1960 Abandoned at Sea
On November 7th, 1960, in a Sealed Bid Process, Curlew was purchased from the USCG by Mr. Robert Gervasoni of Trenton, N.J. and Mr. Sam Fiorello of Yardley PA for the grand total of $3,000.00. According to Bob Gervasoni, Curlew was in sad shape. Having broken loose from her mooring in a hurricane that reached Cape May, she had lost her bowsprit and foremast. In addition the Coast Guard had stripped her, including her diesel engine. The new owners had her towed to the Stoneman Shipyard on the Maurice River, Delaware Bay. When they arrived they found they had been taking on water, and further found an open seacock. Fortunately the seacock was fouled with sea grass, or Curlew would have been lost.
A collar was made to repair the foremast, and between the yard and efforts by Bob Gervasoni over the course of a year, she was put back into ship shape condition, including installation of a Ford diesel. Bob also remembers that he replaced the linoleum sole with teak that he was able to salvage from one of Hitler’s Yachts, confiscated during the war, and apparently being dismantled locally.
Eventually they moved her to the Essex Yacht club in Essex CT, where Sam met a fellow sailor who had chartering experience in the Caribbean. This sparked a desire in Sam but not Bob. Sam’s will prevailed however and on November 5th, 1962, they embarked on a south bound journey with stops in Newport RI, and in Mystic CT, partly due to a storm. This delay resulted in Bob Gervasoni abandoning the trip, as he had only limited time off from his job, leaving Sam and the hired crew to continue the journey south. As reported in the Trenton Evening News, Trenton NJ, Thursday November 15th 1962 the five crew members aboard included; Samuel Fiorello 28 of Fairway Lane, Yardley; William Colby 26 of Bordentown; and John “Spider” Slim 25, also of Bordentown. David Skillion, the captain, of London England; James O’ Neill of New Britton Conn; and Ed Moore of Maine. The schooner carried a raft, and 10’ dingy equipped with flares and emergency provisions. There are several accounts of what actually happened that day; two are available through the following links;
Bob Gervasoni as it turns out did charter the tug Bermudian, and they towed the half sunken Curlew in to Hamilton Bay to be pumped out and then on to St Georges harbor to make what repairs they could, with the limited funds they had left. Apparently there was no insurance policy to help them out.
From an article in the Royal Gazette, provided by Frank L. Sherman, we learned that Curlew was detained in St. Georges harbor for six months pending a settlement regarding her salvage. Bob Gervasoni recalled that the Tug operator that towed her in wanted some $35k in salvage fee’s but the settled on $3,000 after realizing all they would get by enforcing that would be the title to Curlew. Frank Sherman signed on as crew to help take her to San Juan Puerto Rico, and then on to Yacht Haven Grande a marine facility in St. Thomas , Virgin Islands.
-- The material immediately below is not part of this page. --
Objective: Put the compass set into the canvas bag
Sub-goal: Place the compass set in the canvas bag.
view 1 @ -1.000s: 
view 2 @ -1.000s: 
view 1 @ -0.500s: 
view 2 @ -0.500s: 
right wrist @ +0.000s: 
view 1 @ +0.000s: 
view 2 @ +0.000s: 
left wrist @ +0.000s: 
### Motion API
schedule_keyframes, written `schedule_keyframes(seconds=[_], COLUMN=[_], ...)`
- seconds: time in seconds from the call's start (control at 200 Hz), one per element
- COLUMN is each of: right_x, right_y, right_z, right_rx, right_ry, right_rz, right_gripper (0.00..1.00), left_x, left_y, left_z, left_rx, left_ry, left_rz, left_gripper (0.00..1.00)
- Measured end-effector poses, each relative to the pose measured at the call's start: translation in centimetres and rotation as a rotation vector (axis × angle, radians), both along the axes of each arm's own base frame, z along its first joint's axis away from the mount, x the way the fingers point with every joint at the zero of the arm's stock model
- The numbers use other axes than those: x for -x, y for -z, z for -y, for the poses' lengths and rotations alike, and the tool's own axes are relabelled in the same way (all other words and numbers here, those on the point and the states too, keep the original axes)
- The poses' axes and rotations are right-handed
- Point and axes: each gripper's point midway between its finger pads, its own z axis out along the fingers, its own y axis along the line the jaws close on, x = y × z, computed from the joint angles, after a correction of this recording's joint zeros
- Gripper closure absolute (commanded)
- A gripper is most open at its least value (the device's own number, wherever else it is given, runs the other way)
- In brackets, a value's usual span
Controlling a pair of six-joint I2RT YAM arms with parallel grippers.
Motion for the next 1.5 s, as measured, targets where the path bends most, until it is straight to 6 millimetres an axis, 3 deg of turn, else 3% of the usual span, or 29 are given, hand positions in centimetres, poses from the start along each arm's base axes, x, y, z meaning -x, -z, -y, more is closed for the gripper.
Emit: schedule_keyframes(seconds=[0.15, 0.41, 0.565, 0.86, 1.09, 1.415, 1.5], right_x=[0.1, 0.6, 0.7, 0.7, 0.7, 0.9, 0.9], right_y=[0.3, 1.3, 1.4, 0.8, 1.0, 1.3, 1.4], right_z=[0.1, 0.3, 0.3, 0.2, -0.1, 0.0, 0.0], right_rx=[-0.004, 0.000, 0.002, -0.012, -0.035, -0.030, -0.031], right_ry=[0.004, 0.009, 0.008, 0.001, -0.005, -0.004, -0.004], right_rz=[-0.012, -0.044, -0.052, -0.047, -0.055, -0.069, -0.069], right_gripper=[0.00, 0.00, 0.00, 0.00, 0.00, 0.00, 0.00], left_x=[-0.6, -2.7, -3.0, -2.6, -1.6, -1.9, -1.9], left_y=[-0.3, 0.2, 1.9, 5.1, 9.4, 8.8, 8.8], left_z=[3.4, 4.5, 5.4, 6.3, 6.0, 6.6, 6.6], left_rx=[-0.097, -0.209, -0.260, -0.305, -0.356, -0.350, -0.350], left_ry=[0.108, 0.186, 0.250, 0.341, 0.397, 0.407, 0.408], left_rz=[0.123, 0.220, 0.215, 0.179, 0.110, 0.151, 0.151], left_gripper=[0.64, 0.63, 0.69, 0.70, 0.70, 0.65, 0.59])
Curlew had been repaired when Frank arrived from Canada. In what appears to be her plight at this period in her life, Curlew encountered another storm, this one off the Carolina’s, and one that took seven boats. Frank recounts that Curlew was rolling so bad at one point that Sam wanted to cut down the main mast, fortunately Frank convinced him to use the fore staysail to steady the boat instead. For more insight into Franks tale as a crewman click here. Franks Tale
When they eventually got to the St Thomas, Sam found that there was a long list of boats waiting to join the charter trade, which seemingly soured him on the idea of chartering. Sam eventually took off for parts even farther south, the first stop being Martinique, and after some time ending up in what we believe to be Tobago where she encountered yet another hurricane, presumably Flora, September of 1963. Bob Gervasoni recalls that she broke loose from a mooring which led to her grounding on some soft Coral. Once again Bob came to the rescue and with local help, dynamite was used to help with a path to deeper waters, and her salvage. Sam had hurt his back and by then was about done with chartering so headed back stateside. Bob hired a skipper to bring her back, but having ignored advice to do some work on the horn timber only made it to St Croix, with Curlew taking on water once again. With a friend baby sitting Curlew for a few months in St Croix, Bob eventually made his way back down and made repairs on the horn timber, and bowsprit, and began a return voyage to Trenton NJ. Once there Bob embarked on yet another years refurbishing mission including refastening the deck which had been fastened with brass instead of bronze screws, and replacing the paying with polysulfide. In the fall of the same year, he took her to the Wildwood Yacht Basin near Cape May, where he replaced the chain plates, refastened the hull planking with galvanized nails, replaced the keel bolts with bronze bolts, a decision he later realized was wrong due to galvanic action, even some hull ceiling up in the foc’sl where previously there had been none. Ironically during a lightening storm, while sitting next to the three masted Victoria, Curlew’s main mast was struck by lightning, and crumbled. Bob reported that replacing the main mast made a huge improvement in her windward ability. After a decade of sailing her, Bob finally sold her to Louis G & Mildred Holcomb of Saratoga CA. Curlew was moved to the San Francisco Bay area by way of the Panama Canal.